Provided data Block Start

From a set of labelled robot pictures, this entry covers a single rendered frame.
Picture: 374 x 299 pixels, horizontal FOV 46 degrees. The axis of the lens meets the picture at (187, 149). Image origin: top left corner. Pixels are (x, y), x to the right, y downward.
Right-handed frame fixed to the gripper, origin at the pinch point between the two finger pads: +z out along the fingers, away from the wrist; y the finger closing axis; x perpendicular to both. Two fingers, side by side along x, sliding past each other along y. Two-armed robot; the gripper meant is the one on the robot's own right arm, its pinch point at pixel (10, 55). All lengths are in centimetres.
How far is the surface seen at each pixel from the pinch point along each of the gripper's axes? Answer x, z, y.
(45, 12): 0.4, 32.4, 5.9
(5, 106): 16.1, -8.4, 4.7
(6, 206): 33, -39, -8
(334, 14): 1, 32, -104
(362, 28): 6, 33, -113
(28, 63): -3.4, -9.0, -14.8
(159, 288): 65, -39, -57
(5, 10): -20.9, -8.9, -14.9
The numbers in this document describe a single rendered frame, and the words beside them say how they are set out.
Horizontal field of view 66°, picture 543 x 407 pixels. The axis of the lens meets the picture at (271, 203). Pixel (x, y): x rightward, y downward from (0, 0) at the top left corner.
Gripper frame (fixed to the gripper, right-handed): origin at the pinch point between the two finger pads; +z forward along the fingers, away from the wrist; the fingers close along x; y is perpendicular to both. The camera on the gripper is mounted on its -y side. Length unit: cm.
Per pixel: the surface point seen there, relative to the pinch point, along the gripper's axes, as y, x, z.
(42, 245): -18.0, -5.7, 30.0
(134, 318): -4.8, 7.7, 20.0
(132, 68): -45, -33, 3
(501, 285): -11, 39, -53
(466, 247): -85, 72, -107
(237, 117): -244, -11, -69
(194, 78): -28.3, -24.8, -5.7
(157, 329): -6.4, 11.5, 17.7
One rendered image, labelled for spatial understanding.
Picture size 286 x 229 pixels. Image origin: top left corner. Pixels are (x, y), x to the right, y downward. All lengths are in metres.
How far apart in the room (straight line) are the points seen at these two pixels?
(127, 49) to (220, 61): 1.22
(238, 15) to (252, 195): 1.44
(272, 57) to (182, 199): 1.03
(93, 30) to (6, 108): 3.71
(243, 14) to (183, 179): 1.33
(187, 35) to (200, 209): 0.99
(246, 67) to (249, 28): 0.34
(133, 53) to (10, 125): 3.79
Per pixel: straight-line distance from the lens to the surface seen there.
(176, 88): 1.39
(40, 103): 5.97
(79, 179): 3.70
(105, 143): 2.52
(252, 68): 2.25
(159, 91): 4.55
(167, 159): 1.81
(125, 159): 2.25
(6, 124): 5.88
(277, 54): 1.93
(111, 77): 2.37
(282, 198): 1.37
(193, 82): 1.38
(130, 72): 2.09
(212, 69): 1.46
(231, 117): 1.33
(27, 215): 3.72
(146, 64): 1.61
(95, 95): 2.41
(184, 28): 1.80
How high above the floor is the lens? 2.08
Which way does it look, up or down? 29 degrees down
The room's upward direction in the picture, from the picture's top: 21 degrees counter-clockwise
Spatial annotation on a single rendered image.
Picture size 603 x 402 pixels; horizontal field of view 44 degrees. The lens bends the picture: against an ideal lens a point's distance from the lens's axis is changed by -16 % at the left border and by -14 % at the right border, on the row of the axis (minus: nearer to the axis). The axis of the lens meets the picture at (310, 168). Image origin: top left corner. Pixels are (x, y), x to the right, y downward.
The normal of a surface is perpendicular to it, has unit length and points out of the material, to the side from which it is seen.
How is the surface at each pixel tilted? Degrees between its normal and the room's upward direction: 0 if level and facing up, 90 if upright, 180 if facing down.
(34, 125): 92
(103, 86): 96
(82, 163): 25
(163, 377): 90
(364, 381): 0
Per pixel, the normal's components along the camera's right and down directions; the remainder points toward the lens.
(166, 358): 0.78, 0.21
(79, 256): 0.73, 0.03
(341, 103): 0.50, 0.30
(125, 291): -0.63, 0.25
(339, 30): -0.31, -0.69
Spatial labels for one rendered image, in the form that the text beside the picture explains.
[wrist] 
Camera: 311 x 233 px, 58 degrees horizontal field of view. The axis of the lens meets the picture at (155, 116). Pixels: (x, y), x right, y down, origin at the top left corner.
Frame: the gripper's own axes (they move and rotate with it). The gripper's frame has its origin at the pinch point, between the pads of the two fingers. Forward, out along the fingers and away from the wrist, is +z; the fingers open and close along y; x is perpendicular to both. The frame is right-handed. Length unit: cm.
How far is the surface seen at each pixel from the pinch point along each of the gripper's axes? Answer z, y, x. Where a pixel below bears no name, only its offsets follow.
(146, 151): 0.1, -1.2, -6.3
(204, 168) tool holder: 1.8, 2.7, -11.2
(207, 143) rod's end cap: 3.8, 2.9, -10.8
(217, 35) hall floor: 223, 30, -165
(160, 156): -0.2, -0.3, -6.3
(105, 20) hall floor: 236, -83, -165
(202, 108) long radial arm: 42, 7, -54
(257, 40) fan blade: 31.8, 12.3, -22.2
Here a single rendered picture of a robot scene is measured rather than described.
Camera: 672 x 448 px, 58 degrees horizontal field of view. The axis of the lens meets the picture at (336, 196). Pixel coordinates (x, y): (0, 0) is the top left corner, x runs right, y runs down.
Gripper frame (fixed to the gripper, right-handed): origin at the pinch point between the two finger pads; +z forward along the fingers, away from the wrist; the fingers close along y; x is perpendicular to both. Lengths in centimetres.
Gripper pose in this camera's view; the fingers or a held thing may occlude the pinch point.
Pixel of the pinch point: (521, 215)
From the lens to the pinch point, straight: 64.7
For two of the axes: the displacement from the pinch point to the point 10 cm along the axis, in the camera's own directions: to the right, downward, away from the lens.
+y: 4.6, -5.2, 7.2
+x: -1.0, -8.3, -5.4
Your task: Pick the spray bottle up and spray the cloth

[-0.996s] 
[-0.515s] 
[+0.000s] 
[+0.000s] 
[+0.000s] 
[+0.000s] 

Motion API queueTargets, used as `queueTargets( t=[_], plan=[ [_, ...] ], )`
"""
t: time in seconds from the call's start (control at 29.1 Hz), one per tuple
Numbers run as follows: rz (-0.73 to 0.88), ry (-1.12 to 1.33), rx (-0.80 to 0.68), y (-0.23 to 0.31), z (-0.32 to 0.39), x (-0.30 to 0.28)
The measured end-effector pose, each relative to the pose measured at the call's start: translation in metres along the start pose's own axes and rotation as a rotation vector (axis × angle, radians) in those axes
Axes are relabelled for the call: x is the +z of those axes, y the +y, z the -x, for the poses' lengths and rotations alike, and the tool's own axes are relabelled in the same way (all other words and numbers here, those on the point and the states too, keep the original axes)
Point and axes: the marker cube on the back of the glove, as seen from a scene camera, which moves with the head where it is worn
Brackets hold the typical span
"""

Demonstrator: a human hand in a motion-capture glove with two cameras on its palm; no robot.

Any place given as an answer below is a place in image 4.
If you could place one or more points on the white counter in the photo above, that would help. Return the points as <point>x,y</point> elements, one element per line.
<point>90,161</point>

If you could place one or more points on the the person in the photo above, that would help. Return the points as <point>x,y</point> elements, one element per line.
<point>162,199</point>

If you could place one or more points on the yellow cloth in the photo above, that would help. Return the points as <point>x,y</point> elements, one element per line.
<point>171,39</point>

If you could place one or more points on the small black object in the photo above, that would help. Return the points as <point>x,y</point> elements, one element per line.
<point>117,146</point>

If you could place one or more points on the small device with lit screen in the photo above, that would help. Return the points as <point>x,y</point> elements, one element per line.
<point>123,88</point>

Provided data Block End

With no line skipped, output the listing in full.

From a set of labelled robot pictures, this entry covers a single rendered frame.
Picture: 374 x 299 pixels, horizontal FOV 46 degrees. The axis of the lens meets the picture at (187, 149). Image origin: top left corner. Pixels are (x, y), x to the right, y downward.
Right-handed frame fixed to the gripper, origin at the pinch point between the two finger pads: +z out along the fingers, away from the wrist; y the finger closing axis; x perpendicular to both. Two fingers, side by side along x, sliding past each other along y. Two-armed robot; the gripper meant is the one on the robot's own right arm, its pinch point at pixel (10, 55). All lengths are in centimetres.
How far is the surface seen at each pixel from the pinch point along each of the gripper's axes? Answer x, z, y.
(45, 12): 0.4, 32.4, 5.9
(5, 106): 16.1, -8.4, 4.7
(6, 206): 33, -39, -8
(334, 14): 1, 32, -104
(362, 28): 6, 33, -113
(28, 63): -3.4, -9.0, -14.8
(159, 288): 65, -39, -57
(5, 10): -20.9, -8.9, -14.9
The numbers in this document describe a single rendered frame, and the words beside them say how they are set out.
Horizontal field of view 66°, picture 543 x 407 pixels. The axis of the lens meets the picture at (271, 203). Pixel (x, y): x rightward, y downward from (0, 0) at the top left corner.
Gripper frame (fixed to the gripper, right-handed): origin at the pinch point between the two finger pads; +z forward along the fingers, away from the wrist; the fingers close along x; y is perpendicular to both. The camera on the gripper is mounted on its -y side. Length unit: cm.
Per pixel: the surface point seen there, relative to the pinch point, along the gripper's axes, as y, x, z.
(42, 245): -18.0, -5.7, 30.0
(134, 318): -4.8, 7.7, 20.0
(132, 68): -45, -33, 3
(501, 285): -11, 39, -53
(466, 247): -85, 72, -107
(237, 117): -244, -11, -69
(194, 78): -28.3, -24.8, -5.7
(157, 329): -6.4, 11.5, 17.7
One rendered image, labelled for spatial understanding.
Picture size 286 x 229 pixels. Image origin: top left corner. Pixels are (x, y), x to the right, y downward. All lengths are in metres.
How far apart in the room (straight line) are the points seen at these two pixels?
(127, 49) to (220, 61): 1.22
(238, 15) to (252, 195): 1.44
(272, 57) to (182, 199): 1.03
(93, 30) to (6, 108): 3.71
(243, 14) to (183, 179): 1.33
(187, 35) to (200, 209): 0.99
(246, 67) to (249, 28): 0.34
(133, 53) to (10, 125): 3.79
Per pixel: straight-line distance from the lens to the surface seen there.
(176, 88): 1.39
(40, 103): 5.97
(79, 179): 3.70
(105, 143): 2.52
(252, 68): 2.25
(159, 91): 4.55
(167, 159): 1.81
(125, 159): 2.25
(6, 124): 5.88
(277, 54): 1.93
(111, 77): 2.37
(282, 198): 1.37
(193, 82): 1.38
(130, 72): 2.09
(212, 69): 1.46
(231, 117): 1.33
(27, 215): 3.72
(146, 64): 1.61
(95, 95): 2.41
(184, 28): 1.80
How high above the floor is the lens? 2.08
Which way does it look, up or down? 29 degrees down
The room's upward direction in the picture, from the picture's top: 21 degrees counter-clockwise
Spatial annotation on a single rendered image.
Picture size 603 x 402 pixels; horizontal field of view 44 degrees. The lens bends the picture: against an ideal lens a point's distance from the lens's axis is changed by -16 % at the left border and by -14 % at the right border, on the row of the axis (minus: nearer to the axis). The axis of the lens meets the picture at (310, 168). Image origin: top left corner. Pixels are (x, y), x to the right, y downward.
The normal of a surface is perpendicular to it, has unit length and points out of the material, to the side from which it is seen.
How is the surface at each pixel tilted? Degrees between its normal and the room's upward direction: 0 if level and facing up, 90 if upright, 180 if facing down.
(34, 125): 92
(103, 86): 96
(82, 163): 25
(163, 377): 90
(364, 381): 0
Per pixel, the normal's components along the camera's right and down directions; the remainder points toward the lens.
(166, 358): 0.78, 0.21
(79, 256): 0.73, 0.03
(341, 103): 0.50, 0.30
(125, 291): -0.63, 0.25
(339, 30): -0.31, -0.69
Spatial labels for one rendered image, in the form that the text beside the picture explains.
[wrist] 
Camera: 311 x 233 px, 58 degrees horizontal field of view. The axis of the lens meets the picture at (155, 116). Pixels: (x, y), x right, y down, origin at the top left corner.
Frame: the gripper's own axes (they move and rotate with it). The gripper's frame has its origin at the pinch point, between the pads of the two fingers. Forward, out along the fingers and away from the wrist, is +z; the fingers open and close along y; x is perpendicular to both. The frame is right-handed. Length unit: cm.
How far is the surface seen at each pixel from the pinch point along each of the gripper's axes? Answer z, y, x. Where a pixel below bears no name, only its offsets follow.
(146, 151): 0.1, -1.2, -6.3
(204, 168) tool holder: 1.8, 2.7, -11.2
(207, 143) rod's end cap: 3.8, 2.9, -10.8
(217, 35) hall floor: 223, 30, -165
(160, 156): -0.2, -0.3, -6.3
(105, 20) hall floor: 236, -83, -165
(202, 108) long radial arm: 42, 7, -54
(257, 40) fan blade: 31.8, 12.3, -22.2
Here a single rendered picture of a robot scene is measured rather than described.
Camera: 672 x 448 px, 58 degrees horizontal field of view. The axis of the lens meets the picture at (336, 196). Pixel coordinates (x, y): (0, 0) is the top left corner, x runs right, y runs down.
Gripper frame (fixed to the gripper, right-handed): origin at the pinch point between the two finger pads; +z forward along the fingers, away from the wrist; the fingers close along y; x is perpendicular to both. Lengths in centimetres.
Gripper pose in this camera's view; the fingers or a held thing may occlude the pinch point.
Pixel of the pinch point: (521, 215)
From the lens to the pinch point, straight: 64.7
For two of the axes: the displacement from the pinch point to the point 10 cm along the axis, in the camera's own directions: to the right, downward, away from the lens.
+y: 4.6, -5.2, 7.2
+x: -1.0, -8.3, -5.4
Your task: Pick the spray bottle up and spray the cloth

[-0.996s] 
[-0.515s] 
[+0.000s] 
[+0.000s] 
[+0.000s] 
[+0.000s] 

Motion API queueTargets, used as `queueTargets( t=[_], plan=[ [_, ...] ], )`
"""
t: time in seconds from the call's start (control at 29.1 Hz), one per tuple
Numbers run as follows: rz (-0.73 to 0.88), ry (-1.12 to 1.33), rx (-0.80 to 0.68), y (-0.23 to 0.31), z (-0.32 to 0.39), x (-0.30 to 0.28)
The measured end-effector pose, each relative to the pose measured at the call's start: translation in metres along the start pose's own axes and rotation as a rotation vector (axis × angle, radians) in those axes
Axes are relabelled for the call: x is the +z of those axes, y the +y, z the -x, for the poses' lengths and rotations alike, and the tool's own axes are relabelled in the same way (all other words and numbers here, those on the point and the states too, keep the original axes)
Point and axes: the marker cube on the back of the glove, as seen from a scene camera, which moves with the head where it is worn
Brackets hold the typical span
"""

Demonstrator: a human hand in a motion-capture glove with two cameras on its palm; no robot.

Any place given as an answer below is a place in image 4.
If you could place one or more points on the white counter in the photo above, that would help. Return the points as <point>x,y</point> elements, one element per line.
<point>90,161</point>

If you could place one or more points on the the person in the photo above, that would help. Return the points as <point>x,y</point> elements, one element per line.
<point>162,199</point>

If you could place one or more points on the yellow cloth in the photo above, that would help. Return the points as <point>x,y</point> elements, one element per line.
<point>171,39</point>

If you could place one or more points on the small black object in the photo above, that would help. Return the points as <point>x,y</point> elements, one element per line.
<point>117,146</point>

If you could place one or more points on the small device with lit screen in the photo above, that would help. Return the points as <point>x,y</point> elements, one element per line.
<point>123,88</point>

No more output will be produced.